Marta se puso en pie asimismo, y desde su posición le siguió con la mirada mientras se acercaba a la mesa y revolvía entre las carpetas y partituras que tenía desparramadas sobre ella. Admiró su desnudez, sus piernas largas, rectas y nervudas, sus nalgas musculosas, valles y depresiones a lo largo de su espalda, y sus caderas, que le proporcionaban unas formas perfectas y le convertían, a sus ojos, en un David de carne y hueso.
Flavio se giró sonriente, radiante, sosteniendo unas partituras en la mano que le mostró orgulloso.

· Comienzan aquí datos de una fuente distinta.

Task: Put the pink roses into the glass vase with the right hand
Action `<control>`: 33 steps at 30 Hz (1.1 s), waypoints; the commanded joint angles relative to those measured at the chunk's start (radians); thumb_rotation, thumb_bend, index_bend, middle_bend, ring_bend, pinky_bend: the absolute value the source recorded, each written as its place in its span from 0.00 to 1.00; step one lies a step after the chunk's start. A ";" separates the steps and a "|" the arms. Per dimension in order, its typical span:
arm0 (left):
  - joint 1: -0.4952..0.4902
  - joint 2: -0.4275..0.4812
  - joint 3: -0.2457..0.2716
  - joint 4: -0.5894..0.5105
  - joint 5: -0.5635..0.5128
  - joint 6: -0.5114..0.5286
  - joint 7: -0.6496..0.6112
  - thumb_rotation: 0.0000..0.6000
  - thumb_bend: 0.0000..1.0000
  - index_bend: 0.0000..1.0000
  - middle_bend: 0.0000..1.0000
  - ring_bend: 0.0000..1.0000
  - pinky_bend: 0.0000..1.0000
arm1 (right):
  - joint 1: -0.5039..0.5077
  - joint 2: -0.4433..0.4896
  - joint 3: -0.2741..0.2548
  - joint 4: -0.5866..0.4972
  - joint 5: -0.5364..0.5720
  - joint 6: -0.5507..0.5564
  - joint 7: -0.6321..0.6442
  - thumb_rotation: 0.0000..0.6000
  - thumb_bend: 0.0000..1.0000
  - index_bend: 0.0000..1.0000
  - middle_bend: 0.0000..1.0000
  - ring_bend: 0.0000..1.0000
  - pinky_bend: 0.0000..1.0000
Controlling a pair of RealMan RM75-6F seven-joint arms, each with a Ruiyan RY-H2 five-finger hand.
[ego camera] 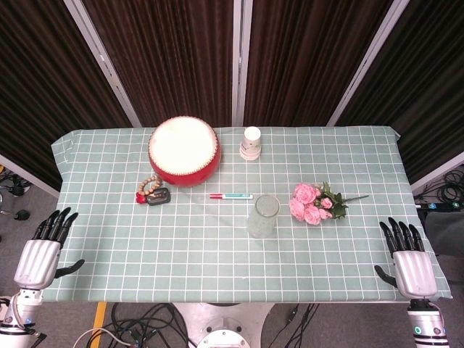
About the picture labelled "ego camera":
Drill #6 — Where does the clear textured glass vase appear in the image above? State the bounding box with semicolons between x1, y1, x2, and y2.
246;194;281;239

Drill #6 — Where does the black power strip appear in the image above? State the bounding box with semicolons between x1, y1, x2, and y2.
415;201;464;212

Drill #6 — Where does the stack of paper cups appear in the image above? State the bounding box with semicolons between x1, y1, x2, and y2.
239;125;262;162

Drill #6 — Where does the wooden bead bracelet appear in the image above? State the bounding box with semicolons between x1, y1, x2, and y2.
137;175;164;204

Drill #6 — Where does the dark brown partition panel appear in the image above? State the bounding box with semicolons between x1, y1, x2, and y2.
243;0;395;128
0;0;132;191
339;0;464;184
81;0;236;128

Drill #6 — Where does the pink rose bouquet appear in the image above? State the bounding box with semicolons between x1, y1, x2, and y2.
289;181;370;227

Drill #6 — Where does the black floor cable bundle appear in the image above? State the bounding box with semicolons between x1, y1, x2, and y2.
263;302;320;348
72;302;195;348
0;168;34;223
414;167;464;204

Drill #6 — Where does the red drum white skin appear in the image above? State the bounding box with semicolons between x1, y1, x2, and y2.
147;115;223;189

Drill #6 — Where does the white partition frame post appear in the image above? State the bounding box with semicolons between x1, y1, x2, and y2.
62;0;143;128
231;0;254;128
327;0;415;128

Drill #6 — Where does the black equipment case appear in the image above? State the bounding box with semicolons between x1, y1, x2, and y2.
422;208;464;257

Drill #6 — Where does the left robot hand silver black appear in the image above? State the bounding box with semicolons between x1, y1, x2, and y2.
13;207;86;291

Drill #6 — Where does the white partition frame rail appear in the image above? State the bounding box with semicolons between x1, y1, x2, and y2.
0;153;61;199
409;150;464;194

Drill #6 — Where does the white floor cable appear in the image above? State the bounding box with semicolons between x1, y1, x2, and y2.
73;327;141;348

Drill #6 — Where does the green checked tablecloth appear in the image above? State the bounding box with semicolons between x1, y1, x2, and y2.
50;125;453;304

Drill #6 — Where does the red capped marker pen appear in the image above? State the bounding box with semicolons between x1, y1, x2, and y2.
209;193;254;201

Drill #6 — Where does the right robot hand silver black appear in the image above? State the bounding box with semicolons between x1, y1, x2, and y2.
374;216;439;300

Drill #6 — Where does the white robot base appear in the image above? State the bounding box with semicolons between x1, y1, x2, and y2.
170;302;277;348

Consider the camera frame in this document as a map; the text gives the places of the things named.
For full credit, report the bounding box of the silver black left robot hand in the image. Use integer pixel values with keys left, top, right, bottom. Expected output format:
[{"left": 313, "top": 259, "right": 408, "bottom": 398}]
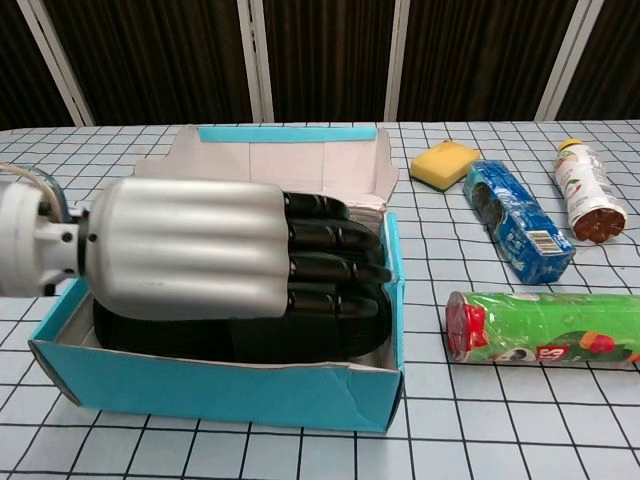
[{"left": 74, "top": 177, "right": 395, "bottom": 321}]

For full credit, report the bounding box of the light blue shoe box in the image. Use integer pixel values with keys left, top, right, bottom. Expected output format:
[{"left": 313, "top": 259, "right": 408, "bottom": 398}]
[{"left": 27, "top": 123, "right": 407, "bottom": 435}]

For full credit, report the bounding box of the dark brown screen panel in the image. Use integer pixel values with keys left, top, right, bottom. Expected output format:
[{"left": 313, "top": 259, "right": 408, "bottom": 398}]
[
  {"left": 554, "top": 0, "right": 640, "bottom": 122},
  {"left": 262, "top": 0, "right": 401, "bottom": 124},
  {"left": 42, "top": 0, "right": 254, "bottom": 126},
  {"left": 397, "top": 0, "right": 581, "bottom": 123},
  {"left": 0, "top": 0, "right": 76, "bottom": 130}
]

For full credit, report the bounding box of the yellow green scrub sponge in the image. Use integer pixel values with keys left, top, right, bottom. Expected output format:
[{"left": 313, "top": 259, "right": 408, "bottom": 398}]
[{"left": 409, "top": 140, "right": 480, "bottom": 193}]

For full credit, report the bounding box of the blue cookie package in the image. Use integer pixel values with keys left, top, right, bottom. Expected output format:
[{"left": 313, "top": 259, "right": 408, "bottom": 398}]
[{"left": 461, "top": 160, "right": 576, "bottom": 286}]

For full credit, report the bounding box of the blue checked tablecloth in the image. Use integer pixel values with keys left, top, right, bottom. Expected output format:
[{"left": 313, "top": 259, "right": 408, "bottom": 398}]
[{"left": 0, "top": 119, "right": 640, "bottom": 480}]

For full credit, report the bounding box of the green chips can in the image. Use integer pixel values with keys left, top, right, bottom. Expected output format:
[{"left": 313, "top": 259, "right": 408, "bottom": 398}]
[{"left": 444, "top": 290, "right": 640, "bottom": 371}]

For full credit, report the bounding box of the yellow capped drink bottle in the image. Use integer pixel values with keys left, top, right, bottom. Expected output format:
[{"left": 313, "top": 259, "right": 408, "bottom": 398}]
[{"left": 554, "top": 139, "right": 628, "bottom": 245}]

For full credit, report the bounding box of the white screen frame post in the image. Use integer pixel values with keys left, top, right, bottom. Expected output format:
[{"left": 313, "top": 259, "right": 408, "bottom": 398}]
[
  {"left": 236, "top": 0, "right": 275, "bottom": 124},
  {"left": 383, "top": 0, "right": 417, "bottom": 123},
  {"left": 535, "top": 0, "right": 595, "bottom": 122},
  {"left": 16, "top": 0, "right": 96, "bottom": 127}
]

—Es lo más hermoso que he creado jamás… —balbuceó con la voz emocionada.
Ella permaneció quieta, abstraída en sus ojos.
—Es una sonata… —continuó él—, está dedicada a ti.
—¿A mí? —preguntó ella llevándose la mano al pecho.
—Eres tú quien me ha proporcionado toda la esencia para crearla…
—Quiero escucharla…
Inmóvil, como si hubiera perdido la fuerza de su mano, las hojas que Flavio sujetaba se deslizaron hasta el suelo. Con los ojos arrobados de un brillo cristalino, se acercó a ella. Despacio, la agarró por la cintura y tomó su mano en posición de iniciar un baile. Sin dejar de mirarse, igual que si el equilibrio de sus cuerpos pendiera de los ojos del otro, cercanos los labios sin llegar a rozarse, empezaron a moverse lentamente.
—Está dentro de tu alma y de la mía —le susurró mientras sus cuerpos se balanceaban en medio del silencio—, escúchala, siéntela latir en tu corazón y que recorra tus venas… Es la Sonata del silencio, nuestra sonata, tuya y mía, solo tuya y mía.